### Work instructions
Give back exactly the stretch of data below from the line holding "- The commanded" through the line holding "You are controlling", both ends included, and leave the remaining lines out.

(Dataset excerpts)
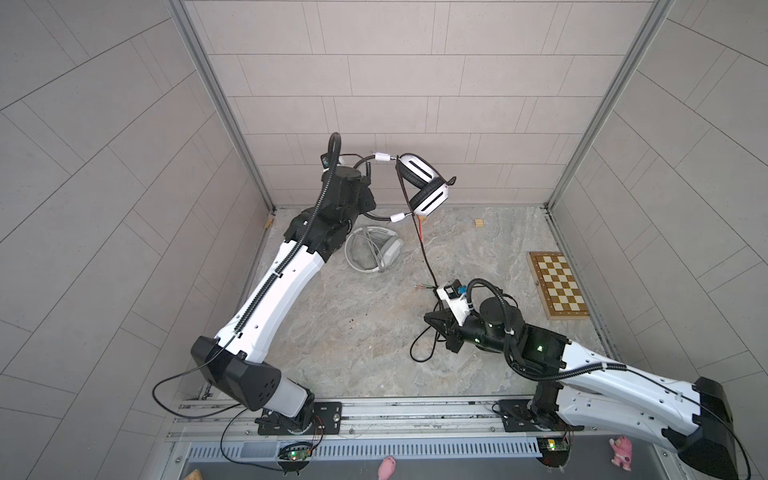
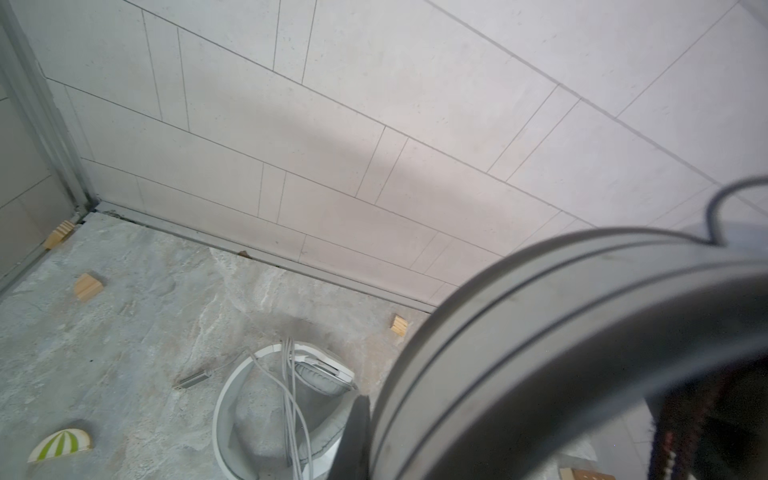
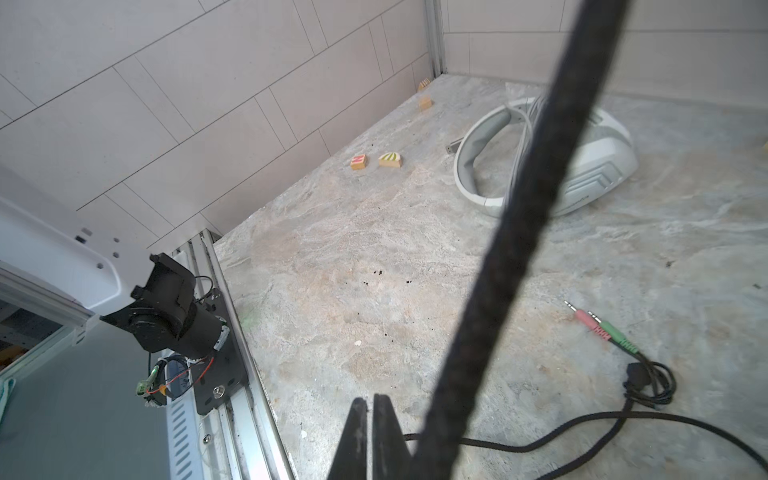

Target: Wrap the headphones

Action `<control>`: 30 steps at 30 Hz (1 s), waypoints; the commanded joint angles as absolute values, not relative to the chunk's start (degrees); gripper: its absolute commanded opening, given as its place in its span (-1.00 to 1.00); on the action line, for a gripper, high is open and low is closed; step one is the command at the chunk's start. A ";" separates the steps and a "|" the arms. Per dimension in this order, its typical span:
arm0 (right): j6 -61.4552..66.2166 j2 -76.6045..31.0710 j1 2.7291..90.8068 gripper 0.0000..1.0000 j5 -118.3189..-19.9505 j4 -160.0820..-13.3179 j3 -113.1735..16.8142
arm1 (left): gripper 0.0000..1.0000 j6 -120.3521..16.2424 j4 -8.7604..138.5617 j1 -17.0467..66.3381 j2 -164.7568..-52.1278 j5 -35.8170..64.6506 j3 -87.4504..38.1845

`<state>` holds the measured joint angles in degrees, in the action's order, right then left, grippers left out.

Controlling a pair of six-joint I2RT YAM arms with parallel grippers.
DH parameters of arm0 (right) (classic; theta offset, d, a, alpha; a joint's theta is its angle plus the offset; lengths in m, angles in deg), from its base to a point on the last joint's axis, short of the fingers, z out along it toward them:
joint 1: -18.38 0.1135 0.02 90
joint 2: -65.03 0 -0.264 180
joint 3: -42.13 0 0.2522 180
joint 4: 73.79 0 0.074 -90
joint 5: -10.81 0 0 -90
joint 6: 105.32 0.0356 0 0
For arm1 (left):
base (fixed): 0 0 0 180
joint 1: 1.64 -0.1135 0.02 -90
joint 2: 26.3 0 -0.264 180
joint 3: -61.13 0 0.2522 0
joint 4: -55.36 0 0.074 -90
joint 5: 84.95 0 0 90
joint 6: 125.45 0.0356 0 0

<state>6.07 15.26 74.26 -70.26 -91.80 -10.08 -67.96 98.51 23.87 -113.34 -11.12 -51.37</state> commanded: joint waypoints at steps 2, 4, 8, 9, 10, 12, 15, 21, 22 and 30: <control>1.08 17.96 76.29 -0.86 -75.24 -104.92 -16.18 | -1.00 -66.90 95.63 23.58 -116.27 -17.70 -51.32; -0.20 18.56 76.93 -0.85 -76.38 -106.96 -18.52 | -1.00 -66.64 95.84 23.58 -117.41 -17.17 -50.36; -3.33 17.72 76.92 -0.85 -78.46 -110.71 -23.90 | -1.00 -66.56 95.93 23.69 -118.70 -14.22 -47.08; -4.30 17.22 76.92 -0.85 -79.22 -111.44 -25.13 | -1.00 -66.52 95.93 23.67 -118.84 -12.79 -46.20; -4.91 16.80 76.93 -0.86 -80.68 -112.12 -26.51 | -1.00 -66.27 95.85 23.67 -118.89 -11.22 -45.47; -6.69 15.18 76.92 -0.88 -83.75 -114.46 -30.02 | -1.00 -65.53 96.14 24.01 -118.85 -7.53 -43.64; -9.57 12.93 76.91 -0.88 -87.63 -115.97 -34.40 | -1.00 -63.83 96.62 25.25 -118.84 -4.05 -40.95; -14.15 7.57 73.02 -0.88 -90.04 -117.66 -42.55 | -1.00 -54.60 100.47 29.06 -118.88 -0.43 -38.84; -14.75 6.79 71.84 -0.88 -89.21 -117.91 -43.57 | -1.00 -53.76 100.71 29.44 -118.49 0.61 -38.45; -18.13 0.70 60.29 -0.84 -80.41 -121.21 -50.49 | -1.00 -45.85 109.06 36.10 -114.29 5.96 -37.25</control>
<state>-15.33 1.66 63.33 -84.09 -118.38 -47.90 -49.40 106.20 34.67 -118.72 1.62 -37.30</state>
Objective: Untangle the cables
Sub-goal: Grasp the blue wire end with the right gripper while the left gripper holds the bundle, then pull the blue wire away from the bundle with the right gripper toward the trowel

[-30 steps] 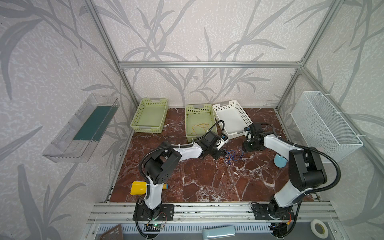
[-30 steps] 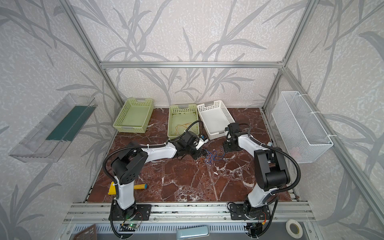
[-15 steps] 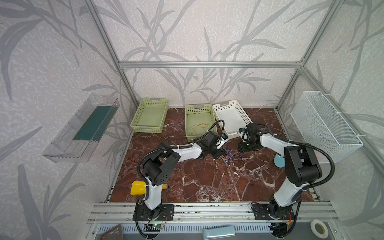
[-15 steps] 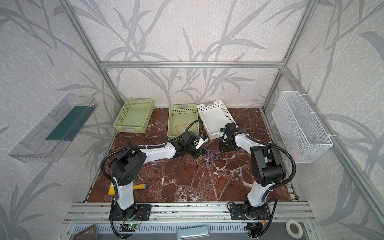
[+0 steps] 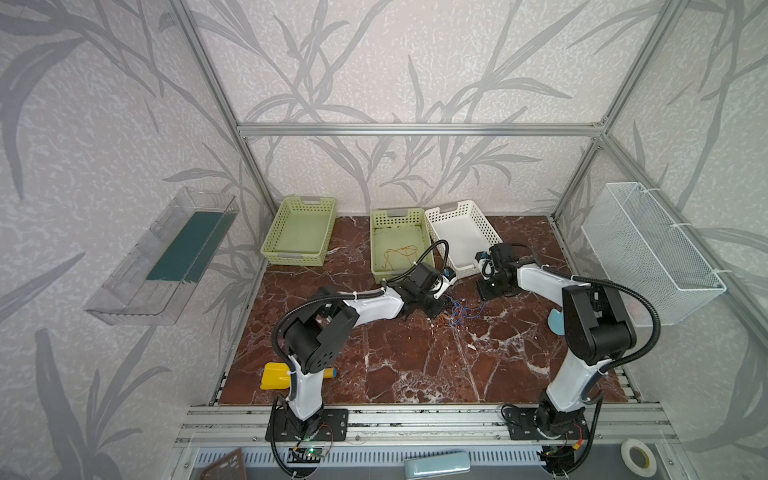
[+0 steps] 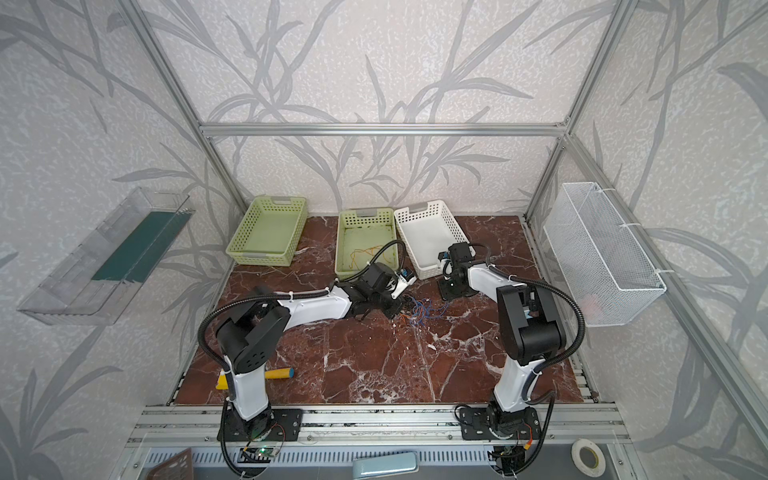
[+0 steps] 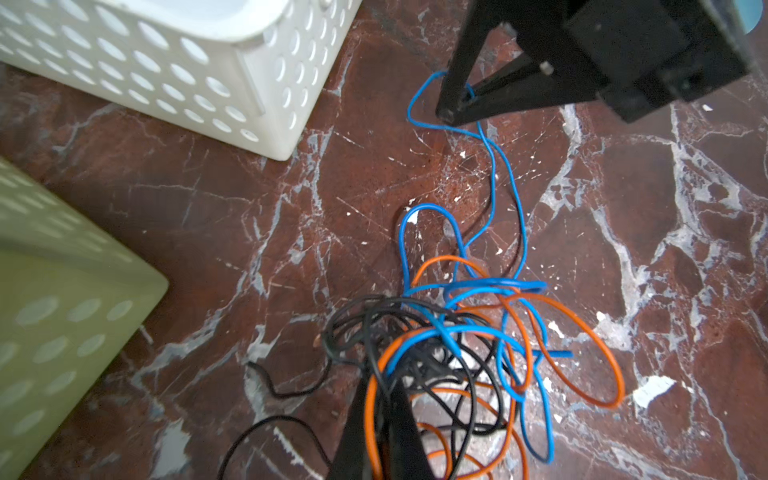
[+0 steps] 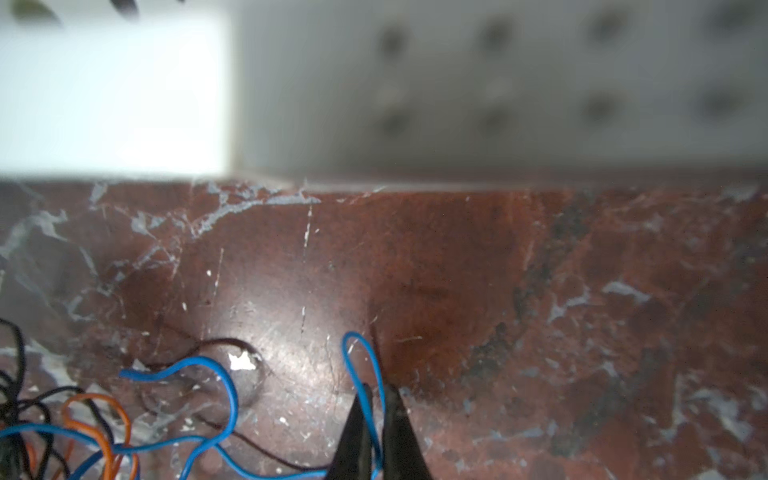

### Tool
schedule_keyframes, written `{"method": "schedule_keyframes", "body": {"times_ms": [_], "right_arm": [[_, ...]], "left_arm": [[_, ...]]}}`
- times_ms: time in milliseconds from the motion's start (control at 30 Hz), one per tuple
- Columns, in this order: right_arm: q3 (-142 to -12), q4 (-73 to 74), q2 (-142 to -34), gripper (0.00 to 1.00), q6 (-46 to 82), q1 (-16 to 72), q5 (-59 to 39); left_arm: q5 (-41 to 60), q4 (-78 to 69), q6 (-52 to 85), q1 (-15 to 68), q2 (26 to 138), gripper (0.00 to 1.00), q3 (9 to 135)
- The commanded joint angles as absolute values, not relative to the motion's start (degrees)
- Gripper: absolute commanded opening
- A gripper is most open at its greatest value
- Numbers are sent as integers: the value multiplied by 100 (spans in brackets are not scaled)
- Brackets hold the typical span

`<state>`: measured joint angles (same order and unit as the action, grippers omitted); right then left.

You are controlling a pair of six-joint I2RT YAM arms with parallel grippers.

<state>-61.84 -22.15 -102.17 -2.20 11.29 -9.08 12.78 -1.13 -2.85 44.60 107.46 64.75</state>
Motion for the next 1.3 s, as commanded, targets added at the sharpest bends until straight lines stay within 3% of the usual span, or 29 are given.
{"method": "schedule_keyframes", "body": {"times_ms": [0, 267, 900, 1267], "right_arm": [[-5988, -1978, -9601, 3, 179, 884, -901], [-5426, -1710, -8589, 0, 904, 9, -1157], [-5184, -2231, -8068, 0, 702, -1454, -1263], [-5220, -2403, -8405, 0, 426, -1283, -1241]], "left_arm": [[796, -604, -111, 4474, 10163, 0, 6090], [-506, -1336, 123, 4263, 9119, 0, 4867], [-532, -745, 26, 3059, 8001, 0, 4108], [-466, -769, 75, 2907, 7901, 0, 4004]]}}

### Response
- The commanded joint angles as absolute values, not relative to the motion's start (degrees)
- Gripper: absolute commanded opening
- A gripper is most open at its greatest value
- Numbers are sent as integers: the value multiplied by 100 (spans in brackets are not scaled)
- Brackets hold the typical span

`<state>`: measured joint angles (same order and unit as the action, grippers omitted); right then left.

You are controlling a pair of six-joint I2RT YAM arms with parallel grippers.

This exercise requires no further output.